§ PROBLEM
Exactly as written, transcribe each line of the listing.

[RAW DATA Boundary: Start]

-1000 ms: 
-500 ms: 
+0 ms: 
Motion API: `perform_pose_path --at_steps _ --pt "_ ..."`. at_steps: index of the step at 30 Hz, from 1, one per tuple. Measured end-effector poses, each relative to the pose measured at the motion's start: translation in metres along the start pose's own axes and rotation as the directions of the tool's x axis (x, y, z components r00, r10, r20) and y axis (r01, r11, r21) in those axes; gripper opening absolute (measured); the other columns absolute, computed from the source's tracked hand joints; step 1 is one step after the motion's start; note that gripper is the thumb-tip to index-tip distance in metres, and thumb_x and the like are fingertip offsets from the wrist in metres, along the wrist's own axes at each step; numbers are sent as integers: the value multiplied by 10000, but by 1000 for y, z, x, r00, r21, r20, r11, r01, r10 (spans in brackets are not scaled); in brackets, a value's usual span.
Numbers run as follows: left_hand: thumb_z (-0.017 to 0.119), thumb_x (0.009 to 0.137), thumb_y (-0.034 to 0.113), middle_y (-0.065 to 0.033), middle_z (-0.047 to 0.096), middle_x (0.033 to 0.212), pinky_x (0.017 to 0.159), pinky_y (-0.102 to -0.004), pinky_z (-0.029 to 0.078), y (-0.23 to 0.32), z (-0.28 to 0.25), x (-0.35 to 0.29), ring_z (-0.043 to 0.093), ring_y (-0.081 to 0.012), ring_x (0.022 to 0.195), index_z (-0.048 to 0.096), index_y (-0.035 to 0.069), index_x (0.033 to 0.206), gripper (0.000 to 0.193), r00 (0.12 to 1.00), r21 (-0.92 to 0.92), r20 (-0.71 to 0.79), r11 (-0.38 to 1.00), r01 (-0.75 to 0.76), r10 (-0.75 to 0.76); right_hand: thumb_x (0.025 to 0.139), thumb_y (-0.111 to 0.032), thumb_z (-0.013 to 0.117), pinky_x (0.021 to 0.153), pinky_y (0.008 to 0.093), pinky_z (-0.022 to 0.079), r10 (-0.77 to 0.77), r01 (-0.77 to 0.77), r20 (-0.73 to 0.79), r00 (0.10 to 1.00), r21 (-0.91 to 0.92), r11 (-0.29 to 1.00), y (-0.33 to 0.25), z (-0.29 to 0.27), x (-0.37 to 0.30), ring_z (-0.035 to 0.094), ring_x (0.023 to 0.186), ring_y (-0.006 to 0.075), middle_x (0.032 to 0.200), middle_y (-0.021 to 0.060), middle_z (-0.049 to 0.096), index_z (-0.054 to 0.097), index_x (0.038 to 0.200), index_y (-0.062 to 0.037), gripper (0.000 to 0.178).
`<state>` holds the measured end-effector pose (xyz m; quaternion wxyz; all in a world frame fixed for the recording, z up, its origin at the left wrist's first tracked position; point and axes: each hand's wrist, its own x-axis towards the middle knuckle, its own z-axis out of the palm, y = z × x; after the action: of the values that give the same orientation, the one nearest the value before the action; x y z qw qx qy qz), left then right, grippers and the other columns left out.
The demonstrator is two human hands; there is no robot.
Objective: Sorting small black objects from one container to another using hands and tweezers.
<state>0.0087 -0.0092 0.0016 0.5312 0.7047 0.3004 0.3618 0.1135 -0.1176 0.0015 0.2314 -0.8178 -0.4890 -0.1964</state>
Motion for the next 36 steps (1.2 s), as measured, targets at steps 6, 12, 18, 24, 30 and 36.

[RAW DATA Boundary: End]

§ RESPONSE BELOW
-1000 ms: 
-500 ms: 
+0 ms: 
Motion API: `perform_pose_path --at_steps _ --pt "_ ..."`. at_steps: index of the step at 30 Hz, from 1, one per tuple. Measured end-effector poses, each relative to the pose measured at the motion's start: translation in metres along the start pose's own axes and rotation as the directions of the tool's x axis (x, y, z components r00, r10, r20) and y axis (r01, r11, r21) in those axes; gripper opening absolute (measured); the other columns absolute, computed from the source's tracked hand joints; step 1 is one step after the motion's start; note that gripper is the thumb-tip to index-tip distance in metres, and thumb_x and the like are fingertip offsets from the wrist in metres, along the wrist's own axes at each step; numbers are sent as integers: the value multiplied by 10000, but by 1000 for y, z, x, r00, r21, r20, r11, r01, r10 (spans in brackets are not scaled); in brackets, a value's usual span.
Numbers run as follows: left_hand: thumb_z (-0.017 to 0.119), thumb_x (0.009 to 0.137), thumb_y (-0.034 to 0.113), middle_y (-0.065 to 0.033), middle_z (-0.047 to 0.096), middle_x (0.033 to 0.212), pinky_x (0.017 to 0.159), pinky_y (-0.102 to -0.004), pinky_z (-0.029 to 0.078), y (-0.23 to 0.32), z (-0.28 to 0.25), x (-0.35 to 0.29), ring_z (-0.043 to 0.093), ring_y (-0.081 to 0.012), ring_x (0.022 to 0.195), index_z (-0.048 to 0.096), index_y (-0.035 to 0.069), index_x (0.033 to 0.206), gripper (0.000 to 0.193), r00 (0.12 to 1.00), r21 (-0.92 to 0.92), r20 (-0.71 to 0.79), r11 (-0.38 to 1.00), r01 (-0.75 to 0.76), r10 (-0.75 to 0.76); right_hand: thumb_x (0.025 to 0.139), thumb_y (-0.111 to 0.032), thumb_z (-0.013 to 0.117), pinky_x (0.021 to 0.153), pinky_y (0.008 to 0.093), pinky_z (-0.022 to 0.079), r10 (-0.77 to 0.77), r01 (-0.77 to 0.77), r20 (-0.73 to 0.79), r00 (0.10 to 1.00), r21 (-0.91 to 0.92), r11 (-0.29 to 1.00), y (-0.33 to 0.25), z (-0.29 to 0.27), x (-0.37 to 0.30), ring_z (-0.035 to 0.094), ring_x (0.023 to 0.186), ring_y (-0.006 to 0.075), middle_x (0.032 to 0.200), middle_y (-0.021 to 0.060), middle_z (-0.049 to 0.096), index_z (-0.054 to 0.097), index_x (0.038 to 0.200), index_y (-0.062 to 0.037), gripper (0.000 to 0.178).
`<state>` holds the measured end-effector pose (xyz m; quaternion wxyz; all in a world frame fixed for the recording, z up, its origin at the left wrist's first tracked position; point and axes: each hand's wrist, its own x-axis towards the middle knuckle, its own z-axis out of the palm, y = z × x; after the action: of the values that give the same orientation, the one nearest the value before the action; x y z qw qx qy qz), left then right, grippers and the other columns left out.
The demonstrator is two human hands; there is no robot.
Objective: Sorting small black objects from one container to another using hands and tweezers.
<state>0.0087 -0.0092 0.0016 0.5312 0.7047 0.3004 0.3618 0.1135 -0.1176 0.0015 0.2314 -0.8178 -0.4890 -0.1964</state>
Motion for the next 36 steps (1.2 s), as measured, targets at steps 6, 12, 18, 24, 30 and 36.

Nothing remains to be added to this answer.